== AVAILABLE DATA ==
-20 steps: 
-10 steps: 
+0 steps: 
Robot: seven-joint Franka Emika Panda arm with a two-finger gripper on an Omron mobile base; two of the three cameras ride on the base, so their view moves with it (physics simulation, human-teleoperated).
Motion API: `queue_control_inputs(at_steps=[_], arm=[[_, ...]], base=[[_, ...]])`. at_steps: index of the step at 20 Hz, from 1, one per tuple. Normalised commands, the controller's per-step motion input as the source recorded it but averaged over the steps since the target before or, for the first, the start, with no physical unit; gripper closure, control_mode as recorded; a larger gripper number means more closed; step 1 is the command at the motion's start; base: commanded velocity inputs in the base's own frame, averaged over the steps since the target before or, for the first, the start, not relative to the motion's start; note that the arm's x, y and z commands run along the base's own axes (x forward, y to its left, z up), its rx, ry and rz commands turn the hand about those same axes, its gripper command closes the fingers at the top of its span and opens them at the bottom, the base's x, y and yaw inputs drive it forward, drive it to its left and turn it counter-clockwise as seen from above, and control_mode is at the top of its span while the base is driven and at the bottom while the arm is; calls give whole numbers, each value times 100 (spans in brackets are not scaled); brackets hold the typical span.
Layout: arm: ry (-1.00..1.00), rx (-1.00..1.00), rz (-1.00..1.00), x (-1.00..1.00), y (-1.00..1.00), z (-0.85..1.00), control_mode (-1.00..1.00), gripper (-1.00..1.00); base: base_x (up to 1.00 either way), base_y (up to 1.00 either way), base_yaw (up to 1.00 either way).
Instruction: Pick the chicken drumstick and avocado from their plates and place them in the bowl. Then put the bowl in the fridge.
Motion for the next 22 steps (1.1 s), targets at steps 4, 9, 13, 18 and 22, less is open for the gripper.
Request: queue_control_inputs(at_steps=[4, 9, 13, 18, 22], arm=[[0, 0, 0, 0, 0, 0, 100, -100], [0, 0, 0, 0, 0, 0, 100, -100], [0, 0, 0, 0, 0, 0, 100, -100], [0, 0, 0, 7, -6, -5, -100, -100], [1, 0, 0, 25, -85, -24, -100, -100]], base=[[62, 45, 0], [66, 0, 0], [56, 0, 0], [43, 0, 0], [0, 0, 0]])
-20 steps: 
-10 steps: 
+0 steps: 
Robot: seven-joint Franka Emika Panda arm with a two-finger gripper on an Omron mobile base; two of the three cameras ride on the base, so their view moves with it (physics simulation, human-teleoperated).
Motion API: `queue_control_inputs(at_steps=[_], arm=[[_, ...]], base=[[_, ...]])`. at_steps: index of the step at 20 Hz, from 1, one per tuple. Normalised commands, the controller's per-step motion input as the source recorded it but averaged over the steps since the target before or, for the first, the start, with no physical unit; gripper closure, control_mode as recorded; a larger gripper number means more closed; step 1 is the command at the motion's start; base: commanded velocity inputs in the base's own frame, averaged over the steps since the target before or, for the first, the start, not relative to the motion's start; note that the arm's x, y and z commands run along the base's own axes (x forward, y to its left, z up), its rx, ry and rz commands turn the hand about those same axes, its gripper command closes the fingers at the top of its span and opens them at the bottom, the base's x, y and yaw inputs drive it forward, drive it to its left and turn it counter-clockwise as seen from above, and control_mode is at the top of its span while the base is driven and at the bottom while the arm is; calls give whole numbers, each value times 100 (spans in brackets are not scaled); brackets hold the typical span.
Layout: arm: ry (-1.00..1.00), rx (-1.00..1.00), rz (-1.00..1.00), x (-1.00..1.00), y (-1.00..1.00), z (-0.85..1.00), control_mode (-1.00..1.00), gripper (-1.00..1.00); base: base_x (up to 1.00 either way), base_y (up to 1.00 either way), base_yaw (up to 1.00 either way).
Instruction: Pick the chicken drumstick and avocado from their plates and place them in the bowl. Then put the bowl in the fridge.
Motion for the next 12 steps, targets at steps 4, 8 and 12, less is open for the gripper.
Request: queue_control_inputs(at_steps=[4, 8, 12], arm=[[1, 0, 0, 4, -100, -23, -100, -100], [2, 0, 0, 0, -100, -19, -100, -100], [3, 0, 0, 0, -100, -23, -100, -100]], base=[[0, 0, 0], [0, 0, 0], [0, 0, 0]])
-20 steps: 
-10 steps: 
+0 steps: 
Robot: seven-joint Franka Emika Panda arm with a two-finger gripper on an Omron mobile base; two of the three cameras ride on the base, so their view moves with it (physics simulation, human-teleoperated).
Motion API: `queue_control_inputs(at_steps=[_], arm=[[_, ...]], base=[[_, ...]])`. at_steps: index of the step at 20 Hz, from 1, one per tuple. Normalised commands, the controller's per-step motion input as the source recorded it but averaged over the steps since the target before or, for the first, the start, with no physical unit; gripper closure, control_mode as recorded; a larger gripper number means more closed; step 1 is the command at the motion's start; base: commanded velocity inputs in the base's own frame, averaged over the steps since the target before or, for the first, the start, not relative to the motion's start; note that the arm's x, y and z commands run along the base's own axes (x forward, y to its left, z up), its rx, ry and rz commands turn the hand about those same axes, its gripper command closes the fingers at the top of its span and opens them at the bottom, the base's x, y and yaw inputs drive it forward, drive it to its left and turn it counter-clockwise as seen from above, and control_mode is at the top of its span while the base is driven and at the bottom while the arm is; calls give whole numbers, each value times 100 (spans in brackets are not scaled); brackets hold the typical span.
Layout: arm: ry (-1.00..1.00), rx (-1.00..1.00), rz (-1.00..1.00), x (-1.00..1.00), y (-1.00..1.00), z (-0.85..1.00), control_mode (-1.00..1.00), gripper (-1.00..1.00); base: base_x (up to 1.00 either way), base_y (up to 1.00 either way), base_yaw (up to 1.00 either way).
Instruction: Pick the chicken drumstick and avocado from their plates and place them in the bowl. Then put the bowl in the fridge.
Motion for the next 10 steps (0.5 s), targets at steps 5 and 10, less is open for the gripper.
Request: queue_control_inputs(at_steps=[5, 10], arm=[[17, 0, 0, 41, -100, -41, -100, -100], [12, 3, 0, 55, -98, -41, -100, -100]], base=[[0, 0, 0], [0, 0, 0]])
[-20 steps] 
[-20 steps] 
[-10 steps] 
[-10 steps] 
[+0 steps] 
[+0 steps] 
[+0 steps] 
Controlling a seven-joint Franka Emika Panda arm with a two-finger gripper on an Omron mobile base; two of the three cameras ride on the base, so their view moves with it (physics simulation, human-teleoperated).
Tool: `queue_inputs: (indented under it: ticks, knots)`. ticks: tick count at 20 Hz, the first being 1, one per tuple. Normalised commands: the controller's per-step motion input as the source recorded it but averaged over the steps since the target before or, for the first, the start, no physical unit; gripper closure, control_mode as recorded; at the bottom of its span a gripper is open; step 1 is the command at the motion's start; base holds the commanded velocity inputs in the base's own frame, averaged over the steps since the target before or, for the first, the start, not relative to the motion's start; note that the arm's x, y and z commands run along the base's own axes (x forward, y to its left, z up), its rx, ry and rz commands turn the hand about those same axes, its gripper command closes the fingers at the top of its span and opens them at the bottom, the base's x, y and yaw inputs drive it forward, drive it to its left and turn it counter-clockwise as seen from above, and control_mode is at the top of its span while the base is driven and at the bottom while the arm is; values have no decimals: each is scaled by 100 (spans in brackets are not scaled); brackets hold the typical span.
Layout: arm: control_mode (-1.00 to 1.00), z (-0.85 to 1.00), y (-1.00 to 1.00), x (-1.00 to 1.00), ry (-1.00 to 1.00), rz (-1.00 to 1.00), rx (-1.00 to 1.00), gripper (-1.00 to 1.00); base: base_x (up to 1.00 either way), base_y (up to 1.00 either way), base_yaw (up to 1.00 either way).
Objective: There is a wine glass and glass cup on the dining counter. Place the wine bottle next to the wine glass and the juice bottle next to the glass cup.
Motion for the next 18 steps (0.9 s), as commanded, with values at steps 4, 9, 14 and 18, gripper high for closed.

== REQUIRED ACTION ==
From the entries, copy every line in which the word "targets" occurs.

== EXERCISE SOLUTION ==
Motion for the next 22 steps (1.1 s), targets at steps 4, 9, 13, 18 and 22, less is open for the gripper.
Motion for the next 12 steps, targets at steps 4, 8 and 12, less is open for the gripper.
Motion for the next 10 steps (0.5 s), targets at steps 5 and 10, less is open for the gripper.

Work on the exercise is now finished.